My everyday tells me stories. Ones that, for the most part, do not have endings that I will ever know about. Life is a film watched alongside the most prolific of channel hoppers, and it’s frustrating. So many loose ends. So many times I’m left hanging without resolution. So many times I am left no choice but to spin the next chapter myself.

Like the guy I sat  next to on the train recently. The one with the newspaper, the sudoku puzzle, the expensive weatherproof coat, the mobile phone that never rang, and the pack of lagers. I got a snippet; I sat next to him for fifty minutes. He provided me with some of the pieces of a jigsaw but not enough to complete the picture. Frustrating? Yes. He wasn’t homeless, in the sense that he wasn’t without life’s modern everyday luxuries. He had bought a train ticket from London for a start and he was continuing on towards Nottingham. That’s not cheap. He left me no option but to paint the bigger picture. The snapshot was processed in my very own dark room and the end result looked a little like this.

He doesn’t work in the city, he’s not a daily commuter, but he lives in Nottingham.
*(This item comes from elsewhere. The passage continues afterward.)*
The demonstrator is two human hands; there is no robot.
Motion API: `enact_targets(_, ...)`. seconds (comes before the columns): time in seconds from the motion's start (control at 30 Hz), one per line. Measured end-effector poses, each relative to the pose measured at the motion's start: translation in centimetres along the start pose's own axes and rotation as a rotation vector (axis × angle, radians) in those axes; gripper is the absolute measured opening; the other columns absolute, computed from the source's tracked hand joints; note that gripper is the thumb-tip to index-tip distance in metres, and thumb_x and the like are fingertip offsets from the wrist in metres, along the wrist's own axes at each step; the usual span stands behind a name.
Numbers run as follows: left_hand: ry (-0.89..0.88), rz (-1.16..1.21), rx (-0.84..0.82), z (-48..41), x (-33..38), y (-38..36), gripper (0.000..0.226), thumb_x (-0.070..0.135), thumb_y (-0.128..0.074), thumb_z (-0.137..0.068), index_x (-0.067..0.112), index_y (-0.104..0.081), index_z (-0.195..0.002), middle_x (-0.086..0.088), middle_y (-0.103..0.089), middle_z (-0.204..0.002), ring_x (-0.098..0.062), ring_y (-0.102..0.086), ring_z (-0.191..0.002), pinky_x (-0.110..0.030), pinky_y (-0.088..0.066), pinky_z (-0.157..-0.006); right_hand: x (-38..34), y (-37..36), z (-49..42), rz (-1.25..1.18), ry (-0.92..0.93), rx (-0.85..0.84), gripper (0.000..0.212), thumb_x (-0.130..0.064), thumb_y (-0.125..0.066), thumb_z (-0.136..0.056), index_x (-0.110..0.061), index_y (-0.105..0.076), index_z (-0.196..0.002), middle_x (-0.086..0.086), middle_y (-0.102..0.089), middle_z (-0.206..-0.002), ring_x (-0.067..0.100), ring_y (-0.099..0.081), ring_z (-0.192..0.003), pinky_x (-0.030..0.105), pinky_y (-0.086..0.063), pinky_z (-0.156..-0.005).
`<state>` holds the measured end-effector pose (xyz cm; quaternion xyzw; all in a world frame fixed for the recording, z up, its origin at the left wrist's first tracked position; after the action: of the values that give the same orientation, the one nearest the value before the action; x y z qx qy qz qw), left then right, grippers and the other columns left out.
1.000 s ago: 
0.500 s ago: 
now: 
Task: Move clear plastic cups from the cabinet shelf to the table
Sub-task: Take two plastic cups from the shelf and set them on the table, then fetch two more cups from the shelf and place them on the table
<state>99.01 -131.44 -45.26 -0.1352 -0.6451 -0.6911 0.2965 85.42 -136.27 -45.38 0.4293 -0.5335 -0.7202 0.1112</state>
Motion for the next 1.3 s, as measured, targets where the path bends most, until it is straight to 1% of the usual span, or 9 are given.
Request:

Despite being born there, he got as far away from London as soon as he possibly could. He took a job up north where he had attended university. He studied maths, it came easy to him, as did the girl he married. Before he knew it, he had settled down and two children had joined the familiar family scene. His parents grew old and more infirm and his siblings more needy. They were constantly making demands of him: “When are you coming to see mum?” “Dad had a fall, but it’s okay because we were there.” His own children had moved on and got as far away from Nottingham as they could, as soon as they could. They moved to London. London was cool and everybody wanted to live there, right?.

His wife found him boring and resented that he never became the accountant he had planned to be. He never realised his full financial potential. When the kids came along he had been forced to take whatever job had been available and, before he knew it, applying for accountancy positions had become a battle between him and the young, handsome, fashionably suited and cocky young things that had graduated more recently from university. So he stayed in sales, selling cars he didn’t like to people he didn’t like. Standing on the forecourt could be a cold and often bleak existence requiring good, warm clothing that came at a cost. Strangely though, the coldness that had reached his bones couldn’t be warmed by fire. He couldn’t ever seem to get close enough to the glowing bars. His skin would burn but that heat just wouldn’t penetrate deeper. He left his coat on most of the time. The only thing that really warmed him now was a lager. Just one or two. Sometimes three or four. Occasionally five. Who was counting anyway?

He didn’t have a problem and he knew as much because nobody ever knew that he’d been drinking. He fooled them all. His own little secret that he harboured blissfully. Nobody really knew him. They might think they did, but they didn’t. He wasn’t so predictable. More fool them. He was never pulled over by the police, he was never brought into the sales office for, “a chat please, Stan,” and he wasn’t one to sway or slur. He just carried the heat in his rucksack instead of a packed lunch. It was all he needed.

Today he had been back to London for the obligatory monthly visit that he hadn’t managed to coincide with any free time available to his children. They were in London when he was and, though he felt like he had seen the whole of the city population just riding the tube, he hadn’t managed to see them. The family had insisted that he visit, but only so they could make snide comments about him never visiting. A pattern, like one of those black and white mindfulness colouring books. He had put in a whole day, long enough to call it five weeks next time, and he was now riding the train home late at night.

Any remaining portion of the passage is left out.